> WHAT TO DO
Go through the lines below. Copy those with "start".

────────────────

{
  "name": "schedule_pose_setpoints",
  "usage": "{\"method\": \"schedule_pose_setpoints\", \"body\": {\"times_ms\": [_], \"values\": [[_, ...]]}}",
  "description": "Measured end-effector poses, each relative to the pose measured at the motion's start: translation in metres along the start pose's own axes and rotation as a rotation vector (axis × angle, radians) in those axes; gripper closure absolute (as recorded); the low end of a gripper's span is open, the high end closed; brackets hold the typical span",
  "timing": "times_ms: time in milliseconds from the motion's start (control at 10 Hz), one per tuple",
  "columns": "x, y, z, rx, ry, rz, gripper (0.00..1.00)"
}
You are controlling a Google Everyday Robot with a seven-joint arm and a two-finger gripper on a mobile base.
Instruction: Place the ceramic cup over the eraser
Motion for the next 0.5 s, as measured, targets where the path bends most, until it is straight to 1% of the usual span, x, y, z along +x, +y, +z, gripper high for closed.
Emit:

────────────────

> TASK RESULT
  "description": "Measured end-effector poses, each relative to the pose measured at the motion's start: translation in metres along the start pose's own axes and rotation as a rotation vector (axis × angle, radians) in those axes; gripper closure absolute (as recorded); the low end of a gripper's span is open, the high end closed; brackets hold the typical span",
  "timing": "times_ms: time in milliseconds from the motion's start (control at 10 Hz), one per tuple",

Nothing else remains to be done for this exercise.